For folks curious about WebGL in a Vulkan world, there's https://github.com/Khro...

kllrnohj · on Aug 25, 2017

Not to be overly harsh about their work but that just screams "me too!" instead of solving an actual problem.

Vulkan is a low-level, highly verbose API designed to extract maximum performance and leverage multiple threads to deal with slower aspects of rendering. Then you chuck that into a single-threaded, slow (relatively) runtime where method calls to the actual implementation are particularly expensive (JavaScript -> native transitions ain't cheap), and that's supposed to be a good idea? Why? Who is supposed to use this for anything useful?

Instead of just porting native features to the web for the sake of porting them make it easier to make use of the hardware's capabilities. Let me throw a GPU shader into a CSS3 transition animation or something like that, for example. That'd be cool and potentially useful instead of a system where you can port some game to the web for the sake of porting it to the web where nobody will ever use it because it sucks compared to the vastly superior native version of the game.

pcwalton · on Aug 26, 2017

> Then you chuck that into a single-threaded, slow (relatively) runtime

Slow relative to C++, sure.
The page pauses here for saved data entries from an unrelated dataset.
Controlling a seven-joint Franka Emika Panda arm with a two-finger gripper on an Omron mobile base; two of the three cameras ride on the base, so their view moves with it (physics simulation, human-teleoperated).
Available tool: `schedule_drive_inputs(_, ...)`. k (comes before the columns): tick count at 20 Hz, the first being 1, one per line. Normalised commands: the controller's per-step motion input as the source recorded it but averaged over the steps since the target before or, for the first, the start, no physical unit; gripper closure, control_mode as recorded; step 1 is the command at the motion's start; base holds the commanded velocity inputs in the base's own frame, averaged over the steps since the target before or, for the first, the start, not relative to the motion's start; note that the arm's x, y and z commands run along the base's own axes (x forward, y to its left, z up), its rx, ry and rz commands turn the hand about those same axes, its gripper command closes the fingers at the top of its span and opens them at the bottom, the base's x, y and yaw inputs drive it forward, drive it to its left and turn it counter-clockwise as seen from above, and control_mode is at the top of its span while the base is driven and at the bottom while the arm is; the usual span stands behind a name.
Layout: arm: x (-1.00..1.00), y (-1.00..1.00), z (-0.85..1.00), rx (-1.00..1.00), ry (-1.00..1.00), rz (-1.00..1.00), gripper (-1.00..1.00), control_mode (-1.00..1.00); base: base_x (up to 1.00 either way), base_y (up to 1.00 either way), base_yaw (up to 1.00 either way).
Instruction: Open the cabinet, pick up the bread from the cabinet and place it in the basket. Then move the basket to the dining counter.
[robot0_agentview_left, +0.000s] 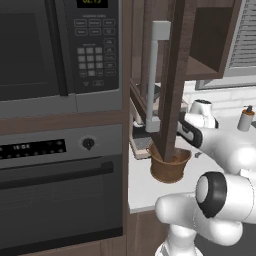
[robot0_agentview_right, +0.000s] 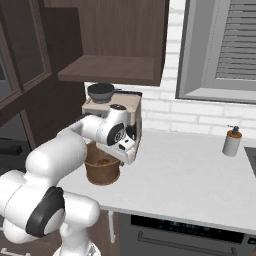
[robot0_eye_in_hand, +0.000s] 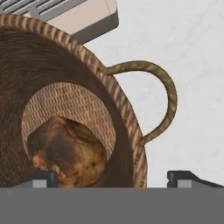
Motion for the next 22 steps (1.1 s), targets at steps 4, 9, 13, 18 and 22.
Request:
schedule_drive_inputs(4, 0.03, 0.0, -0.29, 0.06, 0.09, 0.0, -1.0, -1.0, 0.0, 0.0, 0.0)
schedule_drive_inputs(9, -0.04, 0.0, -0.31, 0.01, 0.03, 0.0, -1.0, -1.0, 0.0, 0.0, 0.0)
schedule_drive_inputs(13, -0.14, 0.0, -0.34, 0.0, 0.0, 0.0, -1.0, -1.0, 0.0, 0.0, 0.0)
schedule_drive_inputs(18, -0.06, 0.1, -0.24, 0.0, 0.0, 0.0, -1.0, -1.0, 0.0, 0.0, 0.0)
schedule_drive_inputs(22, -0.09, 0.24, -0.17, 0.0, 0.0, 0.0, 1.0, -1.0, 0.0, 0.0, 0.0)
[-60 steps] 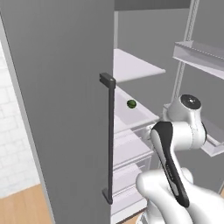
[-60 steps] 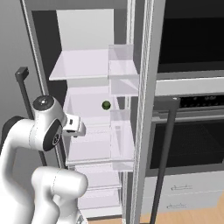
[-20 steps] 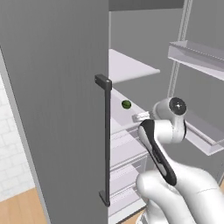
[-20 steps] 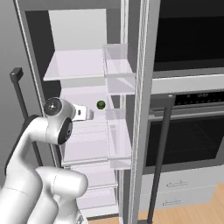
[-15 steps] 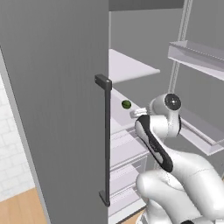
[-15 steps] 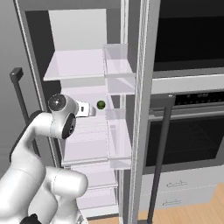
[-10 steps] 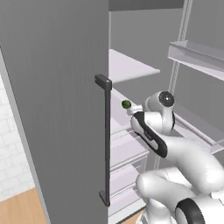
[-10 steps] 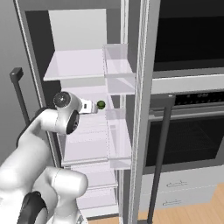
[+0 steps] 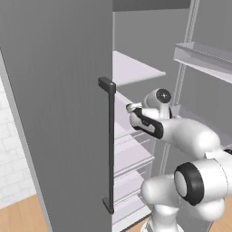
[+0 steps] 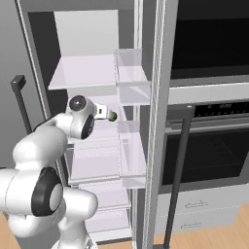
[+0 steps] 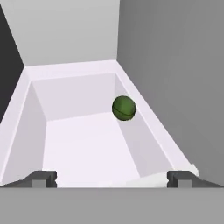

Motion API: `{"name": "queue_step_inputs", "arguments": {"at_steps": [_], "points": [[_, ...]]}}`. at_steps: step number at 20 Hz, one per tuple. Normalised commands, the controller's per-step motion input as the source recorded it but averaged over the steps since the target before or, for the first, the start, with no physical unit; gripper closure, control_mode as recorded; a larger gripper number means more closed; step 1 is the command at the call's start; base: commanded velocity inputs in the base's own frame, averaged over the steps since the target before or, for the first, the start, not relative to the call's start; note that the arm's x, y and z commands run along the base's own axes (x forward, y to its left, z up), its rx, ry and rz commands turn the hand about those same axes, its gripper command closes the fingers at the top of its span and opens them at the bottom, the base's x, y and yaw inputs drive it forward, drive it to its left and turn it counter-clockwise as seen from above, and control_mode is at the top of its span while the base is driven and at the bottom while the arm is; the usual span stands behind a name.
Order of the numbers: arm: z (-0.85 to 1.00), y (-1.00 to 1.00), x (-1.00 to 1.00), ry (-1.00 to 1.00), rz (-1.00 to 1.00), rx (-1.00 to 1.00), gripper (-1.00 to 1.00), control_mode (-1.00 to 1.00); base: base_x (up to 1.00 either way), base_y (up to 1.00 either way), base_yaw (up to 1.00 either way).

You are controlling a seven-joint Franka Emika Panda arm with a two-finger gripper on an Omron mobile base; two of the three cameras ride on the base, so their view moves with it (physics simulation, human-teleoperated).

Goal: Place one avocado and one steak in each tupperware on the nearby counter, to pack two identical lunches.

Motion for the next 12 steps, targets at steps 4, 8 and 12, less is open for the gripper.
{"name": "queue_step_inputs", "arguments": {"at_steps": [4,8,12], "points": [[-0.45,0.0,0.46,0.13,0.0,0.0,-1.0,-1.0,0.0,0.0,0.0],[-0.33,-0.01,0.42,0.08,-0.01,0.0,-1.0,-1.0,0.0,0.0,0.0],[-0.19,-0.05,0.56,0.03,-0.04,0.0,-1.0,-1.0,0.0,0.0,0.0]]}}
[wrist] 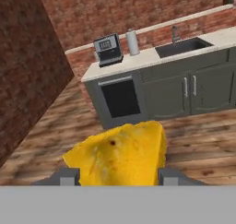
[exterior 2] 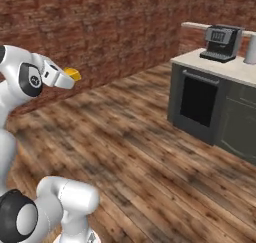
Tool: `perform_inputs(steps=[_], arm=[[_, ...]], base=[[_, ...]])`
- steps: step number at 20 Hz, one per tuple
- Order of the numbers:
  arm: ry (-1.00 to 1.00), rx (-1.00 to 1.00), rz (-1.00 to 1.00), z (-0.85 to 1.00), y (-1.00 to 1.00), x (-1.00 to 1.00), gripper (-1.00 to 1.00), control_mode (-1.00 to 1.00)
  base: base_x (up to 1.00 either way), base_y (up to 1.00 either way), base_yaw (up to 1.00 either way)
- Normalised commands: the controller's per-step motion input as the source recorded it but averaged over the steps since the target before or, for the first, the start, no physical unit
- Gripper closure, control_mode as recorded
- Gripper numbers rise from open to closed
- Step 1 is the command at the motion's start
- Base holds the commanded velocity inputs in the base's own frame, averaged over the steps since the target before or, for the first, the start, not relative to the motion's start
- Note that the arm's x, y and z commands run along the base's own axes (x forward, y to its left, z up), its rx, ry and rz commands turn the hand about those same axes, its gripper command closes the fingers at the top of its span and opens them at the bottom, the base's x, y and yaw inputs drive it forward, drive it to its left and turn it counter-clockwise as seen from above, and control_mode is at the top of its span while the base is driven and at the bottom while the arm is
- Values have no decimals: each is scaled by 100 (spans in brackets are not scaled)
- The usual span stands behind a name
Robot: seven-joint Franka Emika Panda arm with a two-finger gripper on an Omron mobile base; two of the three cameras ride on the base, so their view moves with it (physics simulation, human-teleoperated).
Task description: Take the cheese, chicken drumstick, and bell pepper from the fridge and place them on the plate on the dining counter to create an appetizer plate.
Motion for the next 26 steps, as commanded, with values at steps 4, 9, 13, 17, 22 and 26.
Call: perform_inputs(steps=[4, 9, 13, 17, 22, 26], arm=[[0, 0, 0, 0, 0, 0, 100, 100], [0, 0, 0, 0, 0, 0, 100, 100], [0, 0, 0, 0, 0, 0, 100, 100], [0, 0, 0, 0, 0, 0, 100, 100], [0, 0, 0, 0, 0, 0, 100, 100], [0, 0, 0, 0, 0, 0, 100, 100]], base=[[69, 48, -54], [91, 84, -49], [98, 100, -45], [100, 100, -39], [100, 100, -29], [100, 100, -15]])
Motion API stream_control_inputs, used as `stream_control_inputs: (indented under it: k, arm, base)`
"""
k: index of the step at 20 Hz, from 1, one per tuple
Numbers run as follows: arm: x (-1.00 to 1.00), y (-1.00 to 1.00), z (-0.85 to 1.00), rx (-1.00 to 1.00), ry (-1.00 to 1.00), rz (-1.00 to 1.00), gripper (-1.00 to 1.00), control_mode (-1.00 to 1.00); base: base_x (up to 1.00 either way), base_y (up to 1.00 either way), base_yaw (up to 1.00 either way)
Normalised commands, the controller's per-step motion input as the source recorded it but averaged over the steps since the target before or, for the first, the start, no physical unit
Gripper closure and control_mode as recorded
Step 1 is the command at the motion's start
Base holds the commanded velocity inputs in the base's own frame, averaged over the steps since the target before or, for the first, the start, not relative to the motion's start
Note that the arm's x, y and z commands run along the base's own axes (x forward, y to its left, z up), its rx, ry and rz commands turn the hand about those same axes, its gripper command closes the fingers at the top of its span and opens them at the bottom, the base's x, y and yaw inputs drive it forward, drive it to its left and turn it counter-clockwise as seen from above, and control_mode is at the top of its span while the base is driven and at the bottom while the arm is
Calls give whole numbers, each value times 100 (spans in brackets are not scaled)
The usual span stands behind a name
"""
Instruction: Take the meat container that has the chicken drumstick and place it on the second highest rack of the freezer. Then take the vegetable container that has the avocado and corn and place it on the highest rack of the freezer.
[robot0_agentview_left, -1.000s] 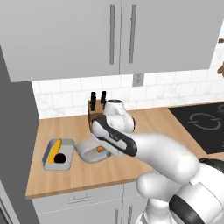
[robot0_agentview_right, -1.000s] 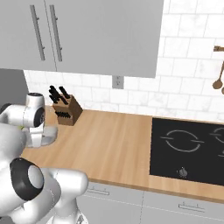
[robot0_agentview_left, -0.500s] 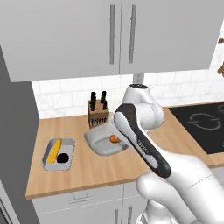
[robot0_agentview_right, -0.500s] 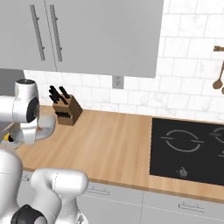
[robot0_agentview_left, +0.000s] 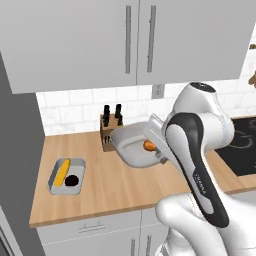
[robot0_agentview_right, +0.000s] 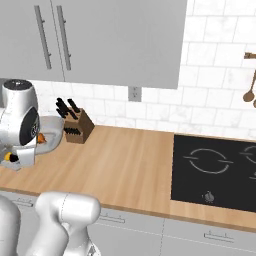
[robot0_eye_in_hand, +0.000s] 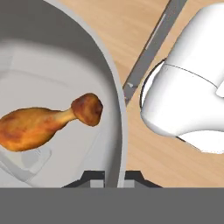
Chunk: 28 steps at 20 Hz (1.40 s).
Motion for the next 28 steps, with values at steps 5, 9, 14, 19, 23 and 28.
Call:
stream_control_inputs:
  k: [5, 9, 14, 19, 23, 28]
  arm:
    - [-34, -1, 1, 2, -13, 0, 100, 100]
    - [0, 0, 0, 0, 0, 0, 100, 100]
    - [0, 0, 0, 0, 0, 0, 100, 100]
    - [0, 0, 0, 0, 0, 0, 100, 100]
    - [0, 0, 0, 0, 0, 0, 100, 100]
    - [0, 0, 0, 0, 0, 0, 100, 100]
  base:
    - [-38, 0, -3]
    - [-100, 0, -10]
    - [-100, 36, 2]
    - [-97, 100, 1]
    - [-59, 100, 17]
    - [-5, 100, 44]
But JS is very fast relative to pretty much any other widely used dynamic language. If we should expose Vulkan bindings to dynamic languages (and why not?) JS is the obvious first choice for a target, given its speed and popularity.

> JavaScript -> native transitions ain't cheap

They're actually very cheap nowadays, because so many benchmarks stress the DOM and C++-implemented builtins. Driver calls, even with Vulkan, far exceed the cost of JS-to-native transitions. glDrawElements() is probably at least 100x slower than a JS-to-native call, the latter of which has latencies measured in nanoseconds.

> Let me throw a GPU shader into a CSS3 transition animation or something like that, for example.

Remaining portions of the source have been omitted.